Passing `palette` without assigning `hue` is deprecated and will be removed in v0.14.0. Assign the `x` variable to `hue` and set `legend=False` for the same effect.

  sns.countplot(df['Ratings'], palette='Set2')


# **Sentiment Distribution**

In [None]:
plt.figure(figsize=(6,4))
sns.countplot(df['Sentiment_Label'], order=['positive', 'neutral', 'negative'], palette='husl')
plt.title('Sentiment Distribution')
plt.xlabel('Sentiment')
plt.ylabel('Count')
plt.show()


# *Average Rating Over Time*

In [None]:
df_monthly = df.groupby(['Year','Month'])['Ratings'].mean().reset_index()
df_monthly['Period'] = pd.to_datetime(df_monthly[['Year','Month']].assign(DAY=1))

plt.figure(figsize=(8,4))
sns.lineplot(x='Period', y='Ratings', data=df_monthly, marker='o')
plt.title('Average Rating Over Time')
plt.xlabel('Month')
plt.ylabel('Average Rating')
plt.show()


# **Polarity vs. Ratings**

In [None]:
plt.figure(figsize=(6,4))
sns.scatterplot(x='Ratings', y='Polarity', data=df, alpha=0.7)
plt.title('Polarity Score vs. Ratings')
plt.xlabel('Ratings')
plt.ylabel('Polarity')
plt.show()


# **Most Common Words (Wordcloud)**

In [None]:
from wordcloud import WordCloud

text = ' '.join(df['Clean_Review'])
wordcloud = WordCloud(width=800, height=400, background_color='white').generate(text)

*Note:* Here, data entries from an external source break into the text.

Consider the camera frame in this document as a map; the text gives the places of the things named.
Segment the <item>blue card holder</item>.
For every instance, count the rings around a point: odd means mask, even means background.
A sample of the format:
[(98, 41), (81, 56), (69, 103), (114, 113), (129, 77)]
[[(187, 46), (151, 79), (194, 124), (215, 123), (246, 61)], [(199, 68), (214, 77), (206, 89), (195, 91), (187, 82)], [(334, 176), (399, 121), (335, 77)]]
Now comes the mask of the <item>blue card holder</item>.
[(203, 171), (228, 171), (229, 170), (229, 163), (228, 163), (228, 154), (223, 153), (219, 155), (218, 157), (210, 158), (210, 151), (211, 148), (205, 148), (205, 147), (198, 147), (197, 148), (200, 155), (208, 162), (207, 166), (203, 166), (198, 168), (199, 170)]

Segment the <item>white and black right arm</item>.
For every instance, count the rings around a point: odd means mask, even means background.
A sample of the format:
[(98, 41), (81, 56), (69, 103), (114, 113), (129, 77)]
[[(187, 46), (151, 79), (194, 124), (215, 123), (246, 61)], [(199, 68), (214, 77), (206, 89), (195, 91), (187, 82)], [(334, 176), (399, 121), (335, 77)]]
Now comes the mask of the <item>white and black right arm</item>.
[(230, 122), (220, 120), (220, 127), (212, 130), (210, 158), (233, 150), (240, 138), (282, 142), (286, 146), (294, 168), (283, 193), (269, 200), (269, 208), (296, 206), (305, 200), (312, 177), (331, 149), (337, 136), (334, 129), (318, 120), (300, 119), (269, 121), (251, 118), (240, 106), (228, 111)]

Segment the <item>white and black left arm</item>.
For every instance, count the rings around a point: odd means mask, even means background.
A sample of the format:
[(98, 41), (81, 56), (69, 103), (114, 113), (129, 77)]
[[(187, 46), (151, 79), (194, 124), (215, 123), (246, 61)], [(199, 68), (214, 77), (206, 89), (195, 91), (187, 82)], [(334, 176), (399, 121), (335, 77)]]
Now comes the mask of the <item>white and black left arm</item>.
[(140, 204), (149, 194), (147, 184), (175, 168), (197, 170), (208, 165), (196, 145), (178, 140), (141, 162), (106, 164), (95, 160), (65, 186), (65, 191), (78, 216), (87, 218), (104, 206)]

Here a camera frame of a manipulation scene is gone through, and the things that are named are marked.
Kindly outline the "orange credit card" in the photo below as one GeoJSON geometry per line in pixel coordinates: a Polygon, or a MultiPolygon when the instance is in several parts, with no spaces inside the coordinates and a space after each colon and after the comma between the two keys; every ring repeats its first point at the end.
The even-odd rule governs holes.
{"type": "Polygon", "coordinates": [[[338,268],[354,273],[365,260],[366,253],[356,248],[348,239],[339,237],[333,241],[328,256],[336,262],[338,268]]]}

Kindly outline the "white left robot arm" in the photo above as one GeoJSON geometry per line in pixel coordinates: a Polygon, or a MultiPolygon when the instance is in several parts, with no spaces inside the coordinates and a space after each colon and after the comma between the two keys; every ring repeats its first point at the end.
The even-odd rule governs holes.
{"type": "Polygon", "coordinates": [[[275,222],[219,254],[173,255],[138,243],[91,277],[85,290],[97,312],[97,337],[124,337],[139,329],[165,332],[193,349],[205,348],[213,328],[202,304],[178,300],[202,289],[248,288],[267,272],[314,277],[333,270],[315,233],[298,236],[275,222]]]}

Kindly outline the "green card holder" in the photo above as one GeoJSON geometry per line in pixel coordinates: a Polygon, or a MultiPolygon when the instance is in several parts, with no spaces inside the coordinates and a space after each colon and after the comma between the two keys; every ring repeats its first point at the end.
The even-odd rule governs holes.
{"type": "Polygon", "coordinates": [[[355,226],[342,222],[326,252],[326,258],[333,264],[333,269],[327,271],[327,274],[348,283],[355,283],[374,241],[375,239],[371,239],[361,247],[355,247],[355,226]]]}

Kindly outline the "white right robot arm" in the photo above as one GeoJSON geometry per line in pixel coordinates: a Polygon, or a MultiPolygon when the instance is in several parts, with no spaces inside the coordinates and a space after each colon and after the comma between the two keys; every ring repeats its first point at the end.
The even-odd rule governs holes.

plt.figure(figsize=(10,5))
plt.imshow(wordcloud, interpolation='bilinear')
plt.axis('off')
plt.title('Most Common Words in Reviews')
plt.show()


# **Ratings vs. Sentiment Label**

In [None]:
plt.figure(figsize=(7,4))
sns.boxplot(x='Sentiment_Label', y='Ratings', data=df, palette='Set3')
plt.title('Ratings Distribution Across Sentiment Categories')
plt.xlabel('Sentiment')
plt.ylabel('Ratings')
plt.show()


This chart shows how review ratings vary across sentiment labels (positive, neutral, negative), helping you understand if positive textual sentiment always matches high ratings, and vice versa.

# **Frequency of Reviews by Hour**

In [None]:
df['Hour'] = df['Review Date'].dt.hour
plt.figure(figsize=(8,4))
sns.countplot(x='Hour', data=df, palette='PuBu')
plt.title('Number of Reviews by Hour')
plt.xlabel('Hour of Day')
plt.ylabel('Review Count')
plt.show()


Visualizing reviews by posting time highlights peak activity hours, revealing usage patterns or user engagement throughout the day.

# **Top Reviewers with Multiple Reviews**

In [None]:
top_reviewers = df['Review Id'].value_counts().head(10)
plt.figure(figsize=(8,4))
sns.barplot(x=top_reviewers.index, y=top_reviewers.values, palette='Pastel1')
plt.xticks(rotation=45)
plt.title('Top 10 Reviewers by Number of Reviews')
plt.xlabel('Review Id')
plt.ylabel('Review Count')
plt.show()


This bar plot surfaces reviewers who have left multiple reviews, indicating repeat users, possible feedback trends, or outliers to review volume.